Top of Supplied material

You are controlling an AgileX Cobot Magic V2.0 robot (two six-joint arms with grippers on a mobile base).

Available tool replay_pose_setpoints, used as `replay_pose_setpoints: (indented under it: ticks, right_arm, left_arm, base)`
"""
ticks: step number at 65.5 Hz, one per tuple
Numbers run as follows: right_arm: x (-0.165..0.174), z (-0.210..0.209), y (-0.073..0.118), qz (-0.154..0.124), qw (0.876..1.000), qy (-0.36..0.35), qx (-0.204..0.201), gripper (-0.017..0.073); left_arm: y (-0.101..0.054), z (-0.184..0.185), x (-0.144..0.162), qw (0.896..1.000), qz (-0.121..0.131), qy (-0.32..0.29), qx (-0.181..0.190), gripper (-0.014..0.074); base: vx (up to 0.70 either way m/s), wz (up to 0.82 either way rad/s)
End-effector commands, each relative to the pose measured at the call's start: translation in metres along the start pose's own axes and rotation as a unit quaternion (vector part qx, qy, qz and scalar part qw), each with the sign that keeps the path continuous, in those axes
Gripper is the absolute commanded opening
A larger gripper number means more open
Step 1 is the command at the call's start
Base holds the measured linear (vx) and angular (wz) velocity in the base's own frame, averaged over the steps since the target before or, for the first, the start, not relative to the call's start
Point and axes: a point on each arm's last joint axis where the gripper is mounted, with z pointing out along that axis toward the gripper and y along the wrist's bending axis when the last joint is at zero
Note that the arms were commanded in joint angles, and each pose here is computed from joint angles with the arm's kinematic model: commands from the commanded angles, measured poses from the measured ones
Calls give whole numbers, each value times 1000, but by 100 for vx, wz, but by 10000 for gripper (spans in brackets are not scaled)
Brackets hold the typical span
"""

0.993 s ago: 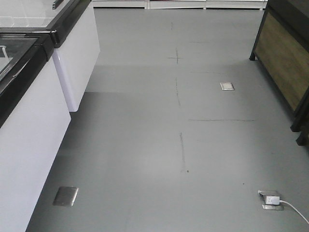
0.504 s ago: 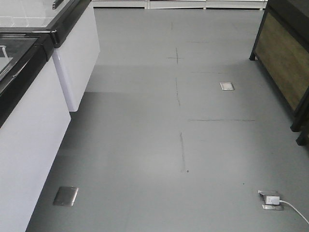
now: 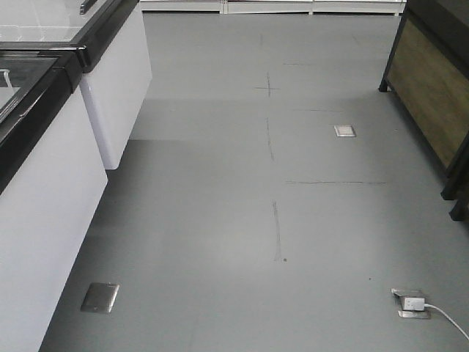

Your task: Left arm holds basket, right arm returns cookies

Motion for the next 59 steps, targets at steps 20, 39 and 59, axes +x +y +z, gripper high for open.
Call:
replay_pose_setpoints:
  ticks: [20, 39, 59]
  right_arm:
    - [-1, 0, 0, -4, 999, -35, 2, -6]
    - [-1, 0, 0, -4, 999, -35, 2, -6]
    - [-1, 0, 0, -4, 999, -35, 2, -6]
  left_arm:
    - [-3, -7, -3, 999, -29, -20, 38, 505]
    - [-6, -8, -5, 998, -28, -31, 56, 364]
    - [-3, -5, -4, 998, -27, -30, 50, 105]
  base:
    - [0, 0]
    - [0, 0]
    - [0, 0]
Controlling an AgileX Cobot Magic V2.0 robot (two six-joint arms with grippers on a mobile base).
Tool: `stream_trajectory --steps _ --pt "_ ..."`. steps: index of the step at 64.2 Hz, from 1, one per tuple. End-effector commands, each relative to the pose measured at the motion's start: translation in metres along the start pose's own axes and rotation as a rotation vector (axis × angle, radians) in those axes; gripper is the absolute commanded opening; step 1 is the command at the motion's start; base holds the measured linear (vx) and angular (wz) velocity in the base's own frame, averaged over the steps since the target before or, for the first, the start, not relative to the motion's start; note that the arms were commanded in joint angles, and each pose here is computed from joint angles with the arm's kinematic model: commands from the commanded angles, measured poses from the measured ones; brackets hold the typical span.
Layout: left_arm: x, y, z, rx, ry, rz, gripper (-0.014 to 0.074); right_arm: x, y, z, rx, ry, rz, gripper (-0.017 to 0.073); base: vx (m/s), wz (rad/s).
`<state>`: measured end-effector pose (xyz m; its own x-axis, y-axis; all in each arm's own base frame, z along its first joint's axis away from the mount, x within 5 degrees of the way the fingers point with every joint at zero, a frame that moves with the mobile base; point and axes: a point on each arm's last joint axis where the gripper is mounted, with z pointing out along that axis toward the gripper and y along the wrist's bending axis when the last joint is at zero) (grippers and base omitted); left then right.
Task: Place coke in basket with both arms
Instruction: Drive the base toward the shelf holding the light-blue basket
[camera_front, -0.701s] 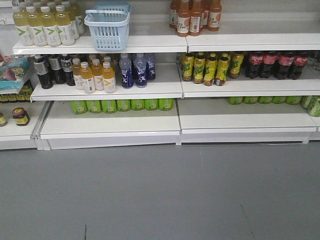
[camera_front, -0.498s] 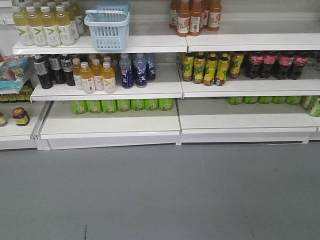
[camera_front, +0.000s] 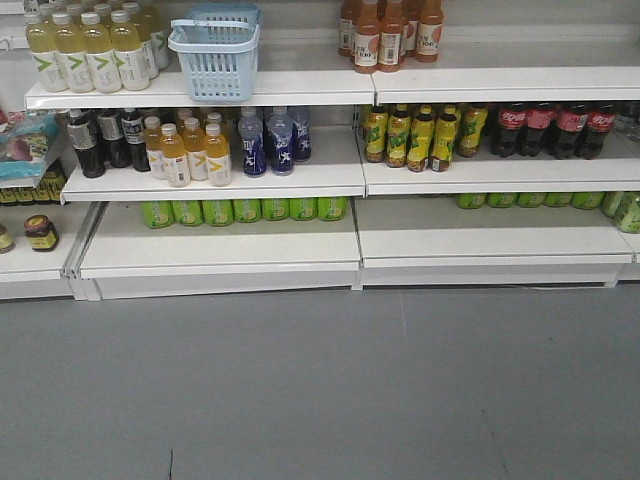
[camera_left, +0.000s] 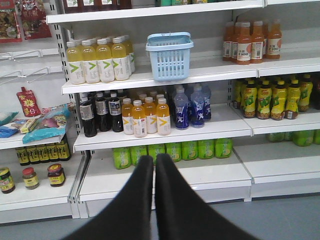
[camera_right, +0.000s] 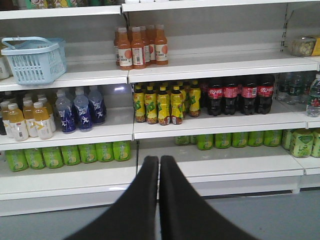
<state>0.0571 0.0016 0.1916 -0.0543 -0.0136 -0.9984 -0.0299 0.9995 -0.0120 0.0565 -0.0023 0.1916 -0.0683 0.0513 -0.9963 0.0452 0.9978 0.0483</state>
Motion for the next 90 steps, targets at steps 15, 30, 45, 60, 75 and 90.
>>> stream_trajectory --steps 15,30,45,60,75,90 --pt "-0.0085 0.0001 -0.0019 -0.001 -0.099 -0.024 -0.0007 -0.0042 -0.0002 -0.0009 0.002 -0.085 -0.011 -0.0009 0.02 0.00" --pt "-0.0085 0.0001 -0.0019 -0.001 -0.099 -0.024 -0.0007 -0.0042 -0.0002 -0.0009 0.002 -0.085 -0.011 -0.0009 0.10 0.00" --pt "-0.0085 0.0001 -0.0019 -0.001 -0.099 -0.024 -0.0008 -0.0042 -0.0002 -0.0009 0.002 -0.085 -0.011 -0.0009 0.17 0.01" --pt "-0.0085 0.0001 -0.0019 -0.001 -0.099 -0.024 -0.0008 -0.0042 -0.0002 -0.0009 0.002 -0.085 -0.011 -0.0009 0.19 0.10" --pt "-0.0085 0.0001 -0.0019 -0.001 -0.099 -0.024 -0.0008 -0.0042 -0.0002 -0.0009 0.002 -0.085 -0.011 -0.0009 0.17 -0.01" --pt "-0.0085 0.0001 -0.0019 -0.001 -0.099 -0.024 -0.0008 -0.0042 -0.0002 -0.0009 0.002 -0.085 -0.011 -0.0009 0.15 0.00"
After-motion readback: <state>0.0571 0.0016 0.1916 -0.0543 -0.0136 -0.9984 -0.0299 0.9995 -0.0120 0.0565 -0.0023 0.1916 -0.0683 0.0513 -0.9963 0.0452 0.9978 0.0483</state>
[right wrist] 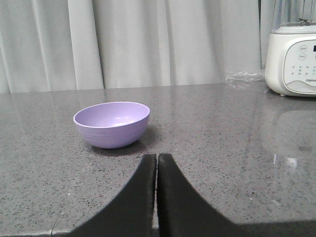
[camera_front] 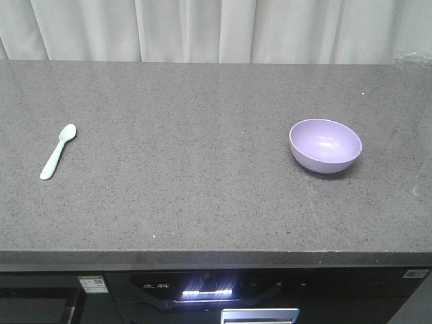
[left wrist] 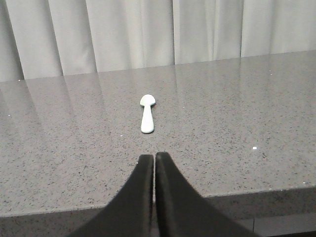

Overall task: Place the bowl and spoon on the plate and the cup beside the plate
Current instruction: 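Drive up to the counter edge, centering the spoon and lavender bowl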

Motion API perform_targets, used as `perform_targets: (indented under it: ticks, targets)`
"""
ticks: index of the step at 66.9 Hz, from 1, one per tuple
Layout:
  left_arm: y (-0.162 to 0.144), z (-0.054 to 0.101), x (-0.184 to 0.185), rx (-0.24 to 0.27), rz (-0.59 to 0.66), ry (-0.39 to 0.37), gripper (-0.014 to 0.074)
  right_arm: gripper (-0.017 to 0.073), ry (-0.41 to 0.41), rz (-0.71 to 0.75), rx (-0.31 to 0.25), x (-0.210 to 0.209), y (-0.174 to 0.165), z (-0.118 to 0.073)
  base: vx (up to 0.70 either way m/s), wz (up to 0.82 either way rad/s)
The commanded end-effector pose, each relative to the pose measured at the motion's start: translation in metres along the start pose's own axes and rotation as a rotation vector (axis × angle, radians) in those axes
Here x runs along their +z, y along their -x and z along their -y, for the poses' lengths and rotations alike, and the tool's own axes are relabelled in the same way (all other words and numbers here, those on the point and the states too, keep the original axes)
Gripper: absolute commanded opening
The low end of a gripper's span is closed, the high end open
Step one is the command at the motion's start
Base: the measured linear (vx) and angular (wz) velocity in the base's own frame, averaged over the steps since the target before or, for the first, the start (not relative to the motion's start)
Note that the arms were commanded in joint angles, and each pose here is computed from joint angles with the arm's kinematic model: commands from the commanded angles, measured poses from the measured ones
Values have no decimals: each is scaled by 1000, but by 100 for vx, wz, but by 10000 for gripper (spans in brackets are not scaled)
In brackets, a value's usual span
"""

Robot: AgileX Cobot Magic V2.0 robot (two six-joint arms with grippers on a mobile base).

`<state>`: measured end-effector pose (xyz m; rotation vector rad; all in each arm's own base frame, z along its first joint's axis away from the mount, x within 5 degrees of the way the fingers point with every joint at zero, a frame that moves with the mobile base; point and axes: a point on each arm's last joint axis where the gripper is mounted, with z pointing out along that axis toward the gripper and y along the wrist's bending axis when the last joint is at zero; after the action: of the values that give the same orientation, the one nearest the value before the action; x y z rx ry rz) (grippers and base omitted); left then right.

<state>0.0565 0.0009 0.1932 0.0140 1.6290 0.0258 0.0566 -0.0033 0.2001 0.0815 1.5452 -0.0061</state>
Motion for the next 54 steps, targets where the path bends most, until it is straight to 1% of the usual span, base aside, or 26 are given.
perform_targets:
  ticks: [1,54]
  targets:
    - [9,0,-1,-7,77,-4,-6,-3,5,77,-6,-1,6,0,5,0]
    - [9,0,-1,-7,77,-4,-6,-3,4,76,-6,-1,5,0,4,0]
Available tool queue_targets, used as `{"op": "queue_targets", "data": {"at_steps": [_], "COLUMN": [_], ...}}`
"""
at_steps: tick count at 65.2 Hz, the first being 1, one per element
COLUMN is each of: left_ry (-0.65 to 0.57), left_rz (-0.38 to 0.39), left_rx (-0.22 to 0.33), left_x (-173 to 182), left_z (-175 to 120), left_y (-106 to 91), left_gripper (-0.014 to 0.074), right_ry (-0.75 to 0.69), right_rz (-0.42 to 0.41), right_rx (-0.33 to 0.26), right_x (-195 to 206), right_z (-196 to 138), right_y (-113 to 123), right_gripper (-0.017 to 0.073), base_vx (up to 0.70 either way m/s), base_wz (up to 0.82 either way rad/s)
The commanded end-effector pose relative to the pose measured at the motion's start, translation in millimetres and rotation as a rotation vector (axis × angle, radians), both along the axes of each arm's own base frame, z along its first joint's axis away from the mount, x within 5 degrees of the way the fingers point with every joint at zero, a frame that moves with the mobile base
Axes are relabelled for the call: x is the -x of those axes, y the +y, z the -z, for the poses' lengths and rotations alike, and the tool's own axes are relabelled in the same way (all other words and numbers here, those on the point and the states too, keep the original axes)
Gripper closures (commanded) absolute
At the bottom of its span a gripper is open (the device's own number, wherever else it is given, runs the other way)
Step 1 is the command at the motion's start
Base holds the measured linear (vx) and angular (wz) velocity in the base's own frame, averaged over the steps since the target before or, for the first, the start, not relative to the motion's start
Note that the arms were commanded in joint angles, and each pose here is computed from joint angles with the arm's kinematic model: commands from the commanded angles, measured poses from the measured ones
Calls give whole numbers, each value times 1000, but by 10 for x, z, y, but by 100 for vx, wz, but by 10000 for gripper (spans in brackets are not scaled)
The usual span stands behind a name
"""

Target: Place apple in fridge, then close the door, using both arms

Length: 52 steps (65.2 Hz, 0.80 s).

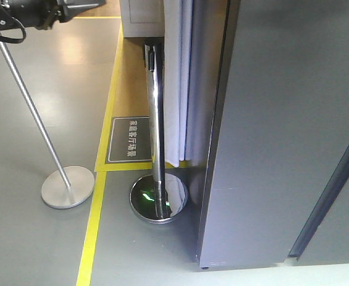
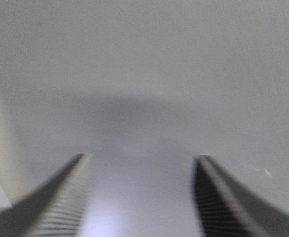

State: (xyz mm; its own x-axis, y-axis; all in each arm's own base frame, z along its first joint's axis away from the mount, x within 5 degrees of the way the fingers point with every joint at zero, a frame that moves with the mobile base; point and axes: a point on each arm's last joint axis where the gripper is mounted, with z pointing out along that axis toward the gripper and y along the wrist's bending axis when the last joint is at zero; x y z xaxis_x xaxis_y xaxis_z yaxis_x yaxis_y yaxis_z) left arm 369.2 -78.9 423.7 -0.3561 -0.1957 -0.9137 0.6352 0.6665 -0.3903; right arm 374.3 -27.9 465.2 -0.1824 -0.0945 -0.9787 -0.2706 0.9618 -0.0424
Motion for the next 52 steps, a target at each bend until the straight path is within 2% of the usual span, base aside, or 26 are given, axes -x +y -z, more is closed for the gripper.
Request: {"op": "queue_targets", "data": {"at_steps": [1, 11, 18, 24, 30, 35, 45, 48, 52], "left_ry": [-99, -124, -144, -157, -156, -139, -69, -26, 6], "left_rz": [-55, -40, 18, 105, 196, 240, 244, 241, 218], "left_rx": [-26, -30, -40, -56, -72, -78, -68, -61, -54], "left_x": [170, 299, 464, 651, 816, 957, 1198, 1282, 1400], "left_z": [-308, -420, -521, -603, -638, -605, -379, -232, -95], "left_y": [92, 163, 159, 134, 93, 70, 63, 63, 70], "left_gripper": [369, 503, 603, 603, 602, 602, 602, 602, 602], "right_ry": [-98, -92, -69, -13, 23, 8, 16, 47, 50], "right_rz": [-73, -192, -272, -353, -409, -446, -424, -406, -384], "right_rx": [2, 30, 47, 55, 33, 38, 34, 19, 30], "right_x": [480, 897, 1117, 1265, 1356, 1473, 1747, 1838, 1992], "right_z": [-478, -671, -730, -700, -572, -445, -6, 210, 402], "right_y": [141, 304, 396, 471, 523, 568, 604, 610, 622], "right_gripper": [332, 573, 569, 566, 564, 563, 564, 564, 564], "base_vx": [0, 0, 0, 0, 0, 0, 0, 0, 0], "base_wz": [0, 0, 0, 0, 0, 0, 0, 0, 0]}}
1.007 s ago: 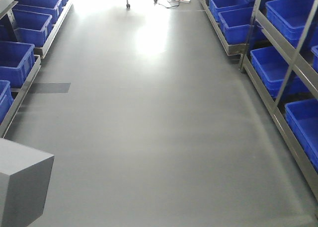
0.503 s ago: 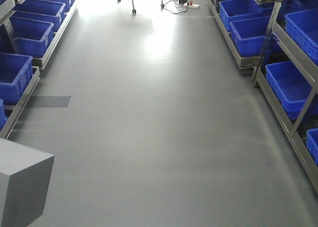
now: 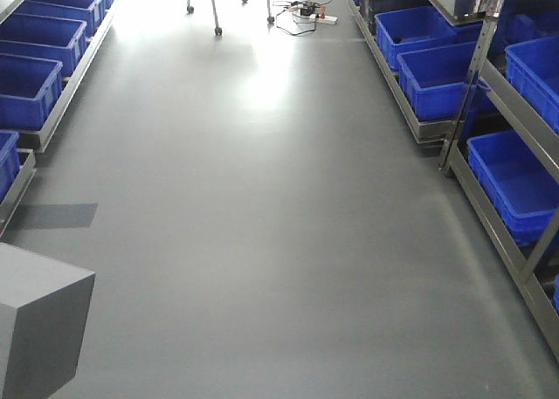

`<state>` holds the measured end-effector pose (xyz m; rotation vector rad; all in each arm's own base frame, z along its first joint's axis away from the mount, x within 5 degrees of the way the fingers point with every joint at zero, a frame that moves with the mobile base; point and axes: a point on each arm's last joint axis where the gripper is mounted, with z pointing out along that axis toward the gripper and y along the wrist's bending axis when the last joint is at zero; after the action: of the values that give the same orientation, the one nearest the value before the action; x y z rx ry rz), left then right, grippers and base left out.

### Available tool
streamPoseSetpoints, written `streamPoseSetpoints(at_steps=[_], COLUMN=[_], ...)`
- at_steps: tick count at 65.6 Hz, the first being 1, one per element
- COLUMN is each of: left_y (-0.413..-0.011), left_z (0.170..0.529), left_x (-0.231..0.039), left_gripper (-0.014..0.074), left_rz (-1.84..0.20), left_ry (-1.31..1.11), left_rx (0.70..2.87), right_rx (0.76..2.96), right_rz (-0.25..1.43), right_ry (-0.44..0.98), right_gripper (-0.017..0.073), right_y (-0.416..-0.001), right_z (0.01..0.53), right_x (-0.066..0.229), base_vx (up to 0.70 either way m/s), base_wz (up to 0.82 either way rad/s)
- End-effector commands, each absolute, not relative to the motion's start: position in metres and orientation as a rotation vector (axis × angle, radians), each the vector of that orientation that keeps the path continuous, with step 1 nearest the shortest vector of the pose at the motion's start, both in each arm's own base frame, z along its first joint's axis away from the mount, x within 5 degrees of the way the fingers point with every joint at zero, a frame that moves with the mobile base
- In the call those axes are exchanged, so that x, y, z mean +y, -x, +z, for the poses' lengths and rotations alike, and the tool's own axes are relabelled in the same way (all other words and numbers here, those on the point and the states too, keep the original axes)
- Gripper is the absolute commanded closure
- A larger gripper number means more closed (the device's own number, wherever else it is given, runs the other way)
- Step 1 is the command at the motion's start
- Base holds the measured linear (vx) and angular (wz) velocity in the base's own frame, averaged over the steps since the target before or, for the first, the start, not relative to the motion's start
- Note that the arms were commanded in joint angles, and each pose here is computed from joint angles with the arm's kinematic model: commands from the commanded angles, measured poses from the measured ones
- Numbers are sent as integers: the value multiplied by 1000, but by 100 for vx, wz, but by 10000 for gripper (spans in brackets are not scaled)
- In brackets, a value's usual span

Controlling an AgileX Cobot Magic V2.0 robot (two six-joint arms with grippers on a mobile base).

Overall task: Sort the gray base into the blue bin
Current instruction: 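Drive down the aisle between blue bin shelves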

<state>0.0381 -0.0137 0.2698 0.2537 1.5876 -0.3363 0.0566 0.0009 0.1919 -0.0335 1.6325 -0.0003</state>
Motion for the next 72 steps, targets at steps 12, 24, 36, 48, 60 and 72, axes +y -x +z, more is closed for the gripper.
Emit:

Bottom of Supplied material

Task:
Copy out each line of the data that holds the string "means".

Response area:
A larger gripper number means more open
- A larger gripper number means more closed (the device's own number, wherever else it is given, runs the other way)

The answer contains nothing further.